Invited international competition for the ENI Milan Headquarters
Milan, 2011

PROJECT DETAILS

LOCATION

Milan, Italy

CLIENT

ENI

COMPLETION

2011

PRIMAVERA

An invited international competition for a new headquarters for Italian industrial giant ENI in Milan references Botticelli’s painting of Venus in an eternal garden of spring and peace.

INVITED INTERNATIONAL COMPETITION

Ten teams from around the world were selected to create a vision for a major new campus precinct for ENI, Italy’s energy giant, on the outskirts of Milan.

Our team was curated by French architect and friend Christian Leprette, and involved an Italian AE firm Contec and Canadian collaborators Smith Carter Architects.

BOTTICELLI’S PRIMAVERA

Botticelli’s mythological painting, primavera, representing the arrival of spring, is the inspiration for the parti. In the painting, an evocative garden scene centered around Venus represents the harmonious unity of man and nature.
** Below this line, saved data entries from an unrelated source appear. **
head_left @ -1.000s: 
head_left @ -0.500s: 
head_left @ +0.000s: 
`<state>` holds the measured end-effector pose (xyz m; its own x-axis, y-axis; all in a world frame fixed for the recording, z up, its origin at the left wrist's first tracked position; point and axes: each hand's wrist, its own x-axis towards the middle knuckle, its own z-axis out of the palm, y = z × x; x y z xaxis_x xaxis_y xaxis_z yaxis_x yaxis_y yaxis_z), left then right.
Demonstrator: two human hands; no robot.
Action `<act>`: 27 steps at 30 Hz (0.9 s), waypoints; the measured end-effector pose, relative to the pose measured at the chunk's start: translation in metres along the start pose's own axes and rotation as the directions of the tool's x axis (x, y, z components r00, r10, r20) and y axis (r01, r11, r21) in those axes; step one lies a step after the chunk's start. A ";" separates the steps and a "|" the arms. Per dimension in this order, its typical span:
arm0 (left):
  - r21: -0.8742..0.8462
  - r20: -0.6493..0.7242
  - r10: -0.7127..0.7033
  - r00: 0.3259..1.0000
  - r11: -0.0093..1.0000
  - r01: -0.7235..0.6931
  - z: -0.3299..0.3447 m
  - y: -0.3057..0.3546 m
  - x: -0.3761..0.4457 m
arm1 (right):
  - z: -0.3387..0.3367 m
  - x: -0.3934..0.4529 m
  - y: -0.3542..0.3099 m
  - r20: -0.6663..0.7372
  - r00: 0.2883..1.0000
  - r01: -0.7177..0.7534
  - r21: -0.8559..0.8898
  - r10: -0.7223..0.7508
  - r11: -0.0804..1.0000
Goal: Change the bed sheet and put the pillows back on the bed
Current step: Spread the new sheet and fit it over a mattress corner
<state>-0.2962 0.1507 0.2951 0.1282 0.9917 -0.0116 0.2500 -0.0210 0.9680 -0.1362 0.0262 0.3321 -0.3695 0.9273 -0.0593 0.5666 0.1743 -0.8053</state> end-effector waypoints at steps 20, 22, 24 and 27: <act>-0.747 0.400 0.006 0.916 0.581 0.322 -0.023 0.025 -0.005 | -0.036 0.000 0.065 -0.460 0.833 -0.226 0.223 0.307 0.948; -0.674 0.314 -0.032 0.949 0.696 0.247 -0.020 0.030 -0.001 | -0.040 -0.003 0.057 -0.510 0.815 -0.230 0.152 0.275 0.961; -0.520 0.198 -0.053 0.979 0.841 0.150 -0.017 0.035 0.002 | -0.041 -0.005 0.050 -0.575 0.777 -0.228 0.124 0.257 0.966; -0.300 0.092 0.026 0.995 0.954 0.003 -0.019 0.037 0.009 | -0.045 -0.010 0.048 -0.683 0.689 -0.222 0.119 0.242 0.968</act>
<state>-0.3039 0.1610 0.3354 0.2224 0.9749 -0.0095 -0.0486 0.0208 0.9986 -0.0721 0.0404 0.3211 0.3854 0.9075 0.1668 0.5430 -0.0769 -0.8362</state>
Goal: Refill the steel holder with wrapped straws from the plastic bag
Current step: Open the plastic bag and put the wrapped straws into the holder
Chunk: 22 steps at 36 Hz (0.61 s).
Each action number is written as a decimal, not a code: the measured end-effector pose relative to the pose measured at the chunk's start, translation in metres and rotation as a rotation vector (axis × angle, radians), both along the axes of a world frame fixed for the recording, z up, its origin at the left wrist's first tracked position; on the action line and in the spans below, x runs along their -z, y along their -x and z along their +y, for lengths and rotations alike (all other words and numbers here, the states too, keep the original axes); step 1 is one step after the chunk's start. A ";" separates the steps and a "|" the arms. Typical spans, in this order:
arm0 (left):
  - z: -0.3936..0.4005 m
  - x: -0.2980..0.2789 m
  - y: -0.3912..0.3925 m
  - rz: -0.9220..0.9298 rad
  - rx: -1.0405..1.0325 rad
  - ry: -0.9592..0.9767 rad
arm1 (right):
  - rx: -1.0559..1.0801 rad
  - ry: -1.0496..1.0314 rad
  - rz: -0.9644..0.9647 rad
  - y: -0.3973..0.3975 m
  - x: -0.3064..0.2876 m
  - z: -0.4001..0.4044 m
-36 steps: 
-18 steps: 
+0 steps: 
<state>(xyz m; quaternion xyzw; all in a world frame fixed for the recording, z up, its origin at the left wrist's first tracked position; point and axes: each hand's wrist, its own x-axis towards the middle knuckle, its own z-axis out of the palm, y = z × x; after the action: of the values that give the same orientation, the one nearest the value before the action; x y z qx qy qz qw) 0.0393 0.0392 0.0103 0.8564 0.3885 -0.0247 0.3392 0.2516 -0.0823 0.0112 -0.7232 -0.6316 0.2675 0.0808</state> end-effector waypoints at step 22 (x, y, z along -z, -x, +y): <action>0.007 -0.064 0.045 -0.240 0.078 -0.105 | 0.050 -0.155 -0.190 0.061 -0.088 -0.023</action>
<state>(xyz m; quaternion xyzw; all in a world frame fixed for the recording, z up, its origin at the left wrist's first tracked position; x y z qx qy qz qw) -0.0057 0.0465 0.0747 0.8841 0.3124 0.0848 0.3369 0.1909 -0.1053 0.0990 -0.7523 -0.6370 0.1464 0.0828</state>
The three graces, prominently positioned to one side of Venus, dancing a roundelay in the architectural scheme as three central interconnected buildings – dynamic, shaped, sensuous forms – joined together with sky bridges for fluid access at the top. In this way, the metaphor of the dance – the graces with arms joined – is expressed.

GENDER, SEXUALITY NARRATIVE IN ARCHITECTURE

The competition proposal, while extremely serious about functional and technical requirements, also advances a theory that in a highly abstract way, contemporary buildings can suggest gender and can carry metaphorical language, as in the past.

CREDITS ↓

ARCHITECTS

KPMB ARCHITECTS: Thomas Payne (partner-in-charge), Kevin Thomas, John Peterson (associates-in-charge), Andrew Hill, Joseph Kan

CONSULTANTS

Contec, Enrico Maria Ferrari, Christian Leprette (general co- ordination); Smith Carter Architects & Engineers (project management); Transsolar Energietechnik GMBH (climate engineering – Germany); SWS engineering SPA (engineering – Italy); Planex SRL Societa di engineering (engineering – Italy); Phillips Farevaag Smallenberg (landscape – Canada)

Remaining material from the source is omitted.